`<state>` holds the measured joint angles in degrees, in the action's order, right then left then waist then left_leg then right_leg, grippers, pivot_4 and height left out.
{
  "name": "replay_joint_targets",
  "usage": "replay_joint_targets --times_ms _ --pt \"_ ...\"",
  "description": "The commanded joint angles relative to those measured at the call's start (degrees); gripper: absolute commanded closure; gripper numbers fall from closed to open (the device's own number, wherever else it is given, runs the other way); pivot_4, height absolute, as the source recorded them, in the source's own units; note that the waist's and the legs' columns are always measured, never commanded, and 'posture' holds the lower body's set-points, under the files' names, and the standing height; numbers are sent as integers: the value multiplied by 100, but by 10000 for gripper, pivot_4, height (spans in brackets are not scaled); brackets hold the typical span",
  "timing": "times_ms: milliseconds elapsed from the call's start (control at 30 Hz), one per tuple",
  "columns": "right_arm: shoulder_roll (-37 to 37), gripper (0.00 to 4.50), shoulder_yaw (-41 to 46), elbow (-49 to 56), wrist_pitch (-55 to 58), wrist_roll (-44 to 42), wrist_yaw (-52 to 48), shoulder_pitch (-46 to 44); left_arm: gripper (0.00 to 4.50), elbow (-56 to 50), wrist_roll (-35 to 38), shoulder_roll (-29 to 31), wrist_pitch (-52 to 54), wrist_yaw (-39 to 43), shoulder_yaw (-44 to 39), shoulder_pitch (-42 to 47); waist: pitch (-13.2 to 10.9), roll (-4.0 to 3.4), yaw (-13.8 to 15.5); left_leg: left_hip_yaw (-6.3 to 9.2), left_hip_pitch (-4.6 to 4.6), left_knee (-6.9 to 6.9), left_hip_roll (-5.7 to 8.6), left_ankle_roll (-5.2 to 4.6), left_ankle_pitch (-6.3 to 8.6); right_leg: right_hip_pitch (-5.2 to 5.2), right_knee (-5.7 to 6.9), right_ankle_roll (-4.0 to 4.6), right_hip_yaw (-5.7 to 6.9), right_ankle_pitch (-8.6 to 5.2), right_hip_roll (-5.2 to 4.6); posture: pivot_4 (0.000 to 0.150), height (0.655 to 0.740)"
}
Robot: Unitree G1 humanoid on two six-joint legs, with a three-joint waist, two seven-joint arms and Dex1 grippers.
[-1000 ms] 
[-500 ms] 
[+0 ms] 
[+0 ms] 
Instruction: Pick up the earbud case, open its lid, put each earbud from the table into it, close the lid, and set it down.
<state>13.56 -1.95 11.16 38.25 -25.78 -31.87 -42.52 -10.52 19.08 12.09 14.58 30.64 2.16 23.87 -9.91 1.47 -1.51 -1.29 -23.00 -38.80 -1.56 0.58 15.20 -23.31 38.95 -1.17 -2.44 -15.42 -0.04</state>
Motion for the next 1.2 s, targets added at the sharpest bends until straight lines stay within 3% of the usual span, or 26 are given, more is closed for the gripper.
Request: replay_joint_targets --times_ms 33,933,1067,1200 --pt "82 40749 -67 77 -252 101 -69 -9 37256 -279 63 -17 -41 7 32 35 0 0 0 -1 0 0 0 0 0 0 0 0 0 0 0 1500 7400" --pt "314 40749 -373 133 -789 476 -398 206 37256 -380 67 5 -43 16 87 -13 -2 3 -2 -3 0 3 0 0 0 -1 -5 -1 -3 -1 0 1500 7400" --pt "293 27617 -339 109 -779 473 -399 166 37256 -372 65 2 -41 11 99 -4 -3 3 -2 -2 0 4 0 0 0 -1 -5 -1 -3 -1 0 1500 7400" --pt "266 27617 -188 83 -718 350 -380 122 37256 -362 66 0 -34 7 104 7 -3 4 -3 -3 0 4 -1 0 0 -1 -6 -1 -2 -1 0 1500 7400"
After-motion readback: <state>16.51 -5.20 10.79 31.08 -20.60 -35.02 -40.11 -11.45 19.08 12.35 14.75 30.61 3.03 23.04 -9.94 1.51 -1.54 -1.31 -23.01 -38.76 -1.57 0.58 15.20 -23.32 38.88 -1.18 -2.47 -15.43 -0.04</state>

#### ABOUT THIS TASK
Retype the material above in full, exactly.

#### YOUR RESPONSE
`<state>` holds the measured joint angles in degrees, in the action's order, right then left then waist then left_leg then right_leg, grippers, pivot_4 and height left out.
{
  "name": "replay_joint_targets",
  "usage": "replay_joint_targets --times_ms _ --pt \"_ ...\"",
  "description": "The commanded joint angles relative to those measured at the call's start (degrees); gripper: absolute commanded closure; gripper numbers fall from closed to open (the device's own number, wherever else it is given, runs the other way); pivot_4, height absolute, as the source recorded them, in the source's own units; note that the waist's and the legs' columns are always measured, never commanded, and 'posture' holds the lower body's set-points, under the files' names, and the standing height; numbers are sent as integers: the value multiplied by 100, but by 10000 for gripper, pivot_4, height (spans in brackets are not scaled); brackets hold the typical span",
  "timing": "times_ms: milliseconds elapsed from the call's start (control at 30 Hz), one per tuple",
  "columns": "right_arm: shoulder_roll (-37 to 37), gripper (0.00 to 4.50), shoulder_yaw (-41 to 46), elbow (-49 to 56), wrist_pitch (-55 to 58), wrist_roll (-44 to 42), wrist_yaw (-52 to 48), shoulder_pitch (-46 to 44); left_arm: gripper (0.00 to 4.50), elbow (-56 to 50), wrist_roll (-35 to 38), shoulder_roll (-29 to 31), wrist_pitch (-52 to 54), wrist_yaw (-39 to 43), shoulder_yaw (-44 to 39), shoulder_pitch (-42 to 47); waist: pitch (-13.2 to 10.9), roll (-4.0 to 3.4), yaw (-13.8 to 15.5); left_leg: left_hip_yaw (-6.3 to 9.2), left_hip_pitch (-4.6 to 4.6), left_knee (-6.9 to 6.9), left_hip_roll (-5.7 to 8.6), left_ankle_roll (-5.2 to 4.6), left_ankle_pitch (-6.3 to 8.6); right_leg: right_hip_pitch (-5.2 to 5.2), right_knee (-5.7 to 6.9), right_ankle_roll (-4.0 to 4.6), right_hip_yaw (-5.7 to 6.9), right_ankle_pitch (-8.6 to 5.2), right_hip_roll (-5.2 to 4.6); posture: pivot_4 (0.000 to 0.150), height (0.655 to 0.740)"
}
Robot: Unitree G1 humanoid on two six-joint legs, with a three-joint waist, two seven-joint arms and Dex1 grippers.
[-1000 ms] 
[-500 ms] 
[+0 ms] 
[+0 ms] 
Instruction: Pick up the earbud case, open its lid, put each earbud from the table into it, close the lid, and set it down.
<state>13.56 -1.95 11.16 38.25 -25.78 -31.87 -42.52 -10.52 19.08 12.09 14.58 30.64 2.16 23.87 -9.91 1.47 -1.51 -1.29 -23.00 -38.80 -1.56 0.58 15.20 -23.31 38.95 -1.17 -2.44 -15.42 -0.04</state>
Motion for the next 1.2 s, targets added at the sharpest bends until straight lines stay within 3% of the usual span, or 26 are given, more is closed for the gripper.
Request: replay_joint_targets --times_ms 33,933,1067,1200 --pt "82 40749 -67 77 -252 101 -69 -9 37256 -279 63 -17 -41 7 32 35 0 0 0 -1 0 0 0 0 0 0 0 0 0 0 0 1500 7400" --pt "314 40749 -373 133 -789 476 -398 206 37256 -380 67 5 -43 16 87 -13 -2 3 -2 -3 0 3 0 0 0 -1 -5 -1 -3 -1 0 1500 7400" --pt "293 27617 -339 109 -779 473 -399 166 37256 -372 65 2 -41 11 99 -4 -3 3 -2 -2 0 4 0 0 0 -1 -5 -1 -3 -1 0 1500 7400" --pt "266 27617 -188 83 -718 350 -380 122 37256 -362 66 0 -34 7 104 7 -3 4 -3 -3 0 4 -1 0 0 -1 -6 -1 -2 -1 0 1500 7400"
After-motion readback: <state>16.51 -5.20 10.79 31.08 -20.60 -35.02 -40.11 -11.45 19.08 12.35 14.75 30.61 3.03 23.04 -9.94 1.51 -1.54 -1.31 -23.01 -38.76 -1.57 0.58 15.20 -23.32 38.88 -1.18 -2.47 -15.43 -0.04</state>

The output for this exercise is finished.